[Stored entries]
BEGIN
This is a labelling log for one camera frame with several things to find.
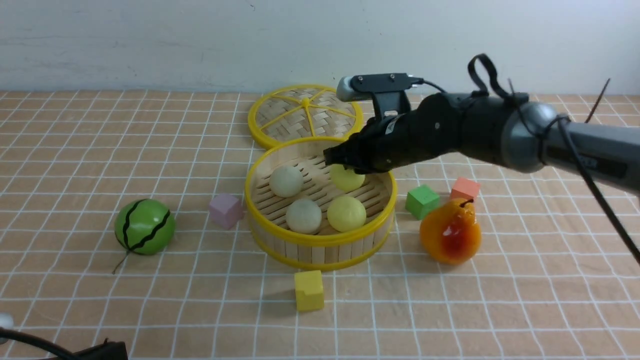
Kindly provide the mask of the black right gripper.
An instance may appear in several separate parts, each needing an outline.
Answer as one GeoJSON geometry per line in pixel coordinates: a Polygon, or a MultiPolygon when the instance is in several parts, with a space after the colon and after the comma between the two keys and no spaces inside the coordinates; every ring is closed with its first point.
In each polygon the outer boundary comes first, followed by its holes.
{"type": "Polygon", "coordinates": [[[345,142],[323,151],[327,166],[341,165],[357,174],[388,173],[432,160],[460,146],[463,97],[427,96],[418,107],[391,120],[374,120],[345,142]]]}

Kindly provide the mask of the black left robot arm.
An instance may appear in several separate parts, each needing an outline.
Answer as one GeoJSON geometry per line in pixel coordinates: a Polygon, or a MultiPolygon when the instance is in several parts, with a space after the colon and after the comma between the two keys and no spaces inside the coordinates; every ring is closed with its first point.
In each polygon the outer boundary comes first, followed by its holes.
{"type": "Polygon", "coordinates": [[[96,346],[74,353],[80,360],[128,360],[128,349],[124,341],[105,341],[96,346]]]}

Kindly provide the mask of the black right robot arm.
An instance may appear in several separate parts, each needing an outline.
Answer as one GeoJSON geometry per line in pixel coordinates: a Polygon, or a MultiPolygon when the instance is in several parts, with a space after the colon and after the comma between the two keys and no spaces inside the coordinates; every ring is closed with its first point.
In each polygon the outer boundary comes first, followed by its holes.
{"type": "Polygon", "coordinates": [[[597,182],[639,194],[639,129],[565,120],[550,104],[514,108],[497,96],[435,93],[400,116],[372,120],[345,142],[324,150],[327,165],[358,174],[399,167],[458,152],[519,173],[545,166],[577,174],[576,158],[597,182]]]}

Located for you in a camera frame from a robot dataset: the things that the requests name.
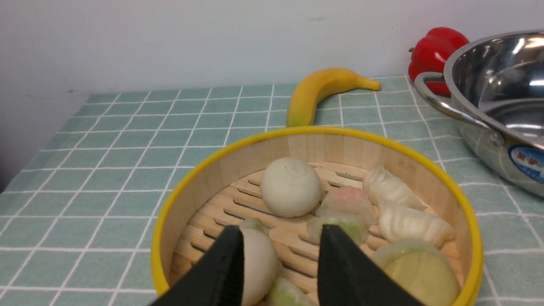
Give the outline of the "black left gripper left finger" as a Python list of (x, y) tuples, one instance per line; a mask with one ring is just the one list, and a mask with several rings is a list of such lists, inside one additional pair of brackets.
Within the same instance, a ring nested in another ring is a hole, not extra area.
[(240, 306), (244, 288), (244, 239), (228, 225), (202, 258), (152, 306)]

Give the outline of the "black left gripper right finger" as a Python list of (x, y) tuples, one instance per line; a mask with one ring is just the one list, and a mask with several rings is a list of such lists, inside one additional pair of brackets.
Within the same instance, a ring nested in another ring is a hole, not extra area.
[(384, 273), (338, 225), (325, 224), (318, 259), (321, 306), (421, 306)]

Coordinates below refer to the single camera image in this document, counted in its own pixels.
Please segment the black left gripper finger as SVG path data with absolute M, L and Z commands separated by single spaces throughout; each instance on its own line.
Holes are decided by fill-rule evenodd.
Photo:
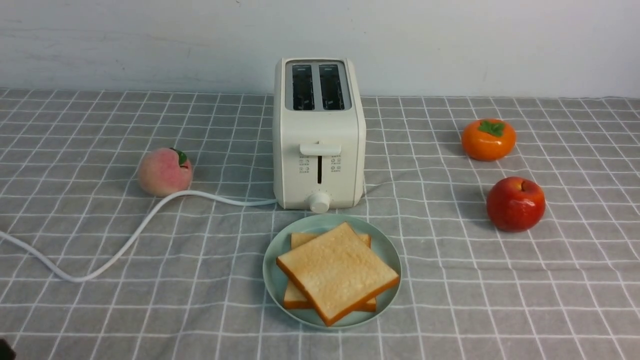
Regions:
M 16 360 L 17 353 L 6 339 L 0 339 L 0 360 Z

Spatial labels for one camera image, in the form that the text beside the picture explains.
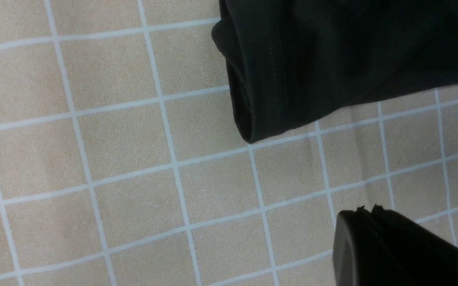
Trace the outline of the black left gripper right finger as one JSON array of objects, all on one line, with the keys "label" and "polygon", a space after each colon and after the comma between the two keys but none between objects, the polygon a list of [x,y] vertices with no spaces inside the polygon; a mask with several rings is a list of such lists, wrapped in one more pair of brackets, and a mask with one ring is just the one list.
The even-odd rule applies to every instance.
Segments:
[{"label": "black left gripper right finger", "polygon": [[458,286],[458,247],[402,214],[374,206],[380,236],[419,286]]}]

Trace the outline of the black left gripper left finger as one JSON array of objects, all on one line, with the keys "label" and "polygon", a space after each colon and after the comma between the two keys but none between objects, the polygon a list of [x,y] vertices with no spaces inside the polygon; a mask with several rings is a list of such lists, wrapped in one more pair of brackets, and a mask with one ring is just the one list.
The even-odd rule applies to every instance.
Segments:
[{"label": "black left gripper left finger", "polygon": [[415,281],[393,257],[369,210],[337,215],[332,265],[337,286],[414,286]]}]

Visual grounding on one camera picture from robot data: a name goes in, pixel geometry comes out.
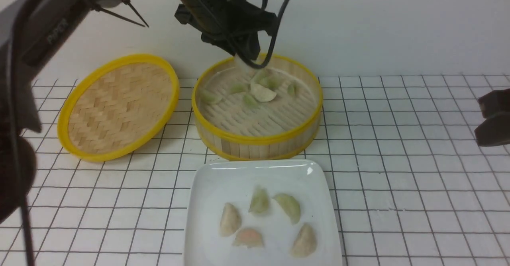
END
* Action item *
Hand back the data above exactly, leaving out all pictures.

* Solved problem *
This is a labelling log for one camera frame with several things to find.
Kindly provide the mask of the black right gripper.
An instance may appear in several separate parts, each needing an outline.
Answer as one GeoJSON geometry per line in pixel coordinates: a Polygon, or a MultiPolygon when the instance is in several parts, with a space after the colon and after the comma between the two keys and no spaces inside the coordinates; every ring is closed with its first point.
In each polygon the outer boundary comes first, followed by its holes.
{"type": "Polygon", "coordinates": [[[345,142],[323,151],[327,166],[341,165],[357,174],[388,173],[432,160],[460,146],[463,97],[427,96],[418,107],[391,120],[374,120],[345,142]]]}

Kindly provide the mask of the black left robot arm.
An instance may appear in several separate parts, each needing an outline.
Answer as one GeoJSON geometry per line in pixel coordinates: a Polygon, or a MultiPolygon when the instance is in several parts, with a space after the colon and after the comma between the two keys and no spaces inside the coordinates; every ring is closed with its first point.
In each polygon the outer boundary comes first, followed by its holes.
{"type": "Polygon", "coordinates": [[[96,346],[74,353],[80,360],[128,360],[128,349],[124,341],[105,341],[96,346]]]}

Kindly provide the mask of the black right robot arm.
An instance may appear in several separate parts, each needing an outline.
Answer as one GeoJSON geometry per line in pixel coordinates: a Polygon, or a MultiPolygon when the instance is in several parts, with a space after the colon and after the comma between the two keys and no spaces inside the coordinates; every ring is closed with its first point.
In each polygon the outer boundary comes first, followed by its holes.
{"type": "Polygon", "coordinates": [[[597,182],[639,194],[639,129],[565,120],[550,104],[514,108],[497,96],[435,93],[400,116],[372,120],[345,142],[324,150],[327,165],[358,174],[399,167],[458,152],[519,173],[545,166],[577,174],[576,158],[597,182]]]}

Located for you in a camera frame from a robot dataset: the things that the requests name.
Give the outline of the "black left gripper left finger" as a Python list of (x, y) tuples, one instance per line; a mask with one ring is just the one list, and a mask with several rings is a list of such lists, inside one additional pair of brackets.
Within the same instance, a ring nested in another ring is a hole, not extra area.
[(240, 306), (244, 288), (244, 239), (228, 225), (202, 258), (152, 306)]

Give the outline of the "black left gripper right finger" as a Python list of (x, y) tuples, one instance per line; a mask with one ring is just the one list, and a mask with several rings is a list of such lists, inside one additional pair of brackets.
Within the same instance, a ring nested in another ring is a hole, not extra area.
[(384, 273), (338, 225), (325, 224), (318, 259), (321, 306), (421, 306)]

Coordinates below refer to the single camera image in this document, counted in its own pixels.
Please segment the black left gripper finger as SVG path data with absolute M, L and Z commands separated by single spaces throughout; each instance on its own line.
Holes are decided by fill-rule evenodd.
Photo:
Regions:
M 16 360 L 17 353 L 6 339 L 0 339 L 0 360 Z

Spatial labels for one camera image, in the form that the text beside the picture explains.
Trace the outline of the black left gripper right finger as one JSON array of objects, all on one line, with the keys "label" and "polygon", a space after each colon and after the comma between the two keys but none between objects, the polygon a list of [x,y] vertices with no spaces inside the polygon; a mask with several rings is a list of such lists, wrapped in one more pair of brackets, and a mask with one ring is just the one list.
The even-odd rule applies to every instance.
Segments:
[{"label": "black left gripper right finger", "polygon": [[458,286],[458,247],[402,214],[374,206],[380,236],[419,286]]}]

Trace the outline of the black left gripper left finger as one JSON array of objects, all on one line, with the keys "label" and "polygon", a space after each colon and after the comma between the two keys but none between objects, the polygon a list of [x,y] vertices with no spaces inside the polygon; a mask with several rings is a list of such lists, wrapped in one more pair of brackets, and a mask with one ring is just the one list.
The even-odd rule applies to every instance.
Segments:
[{"label": "black left gripper left finger", "polygon": [[415,281],[393,257],[369,210],[337,215],[332,265],[337,286],[414,286]]}]

Visual grounding on one camera picture from robot data: a name goes in, pixel geometry comes out.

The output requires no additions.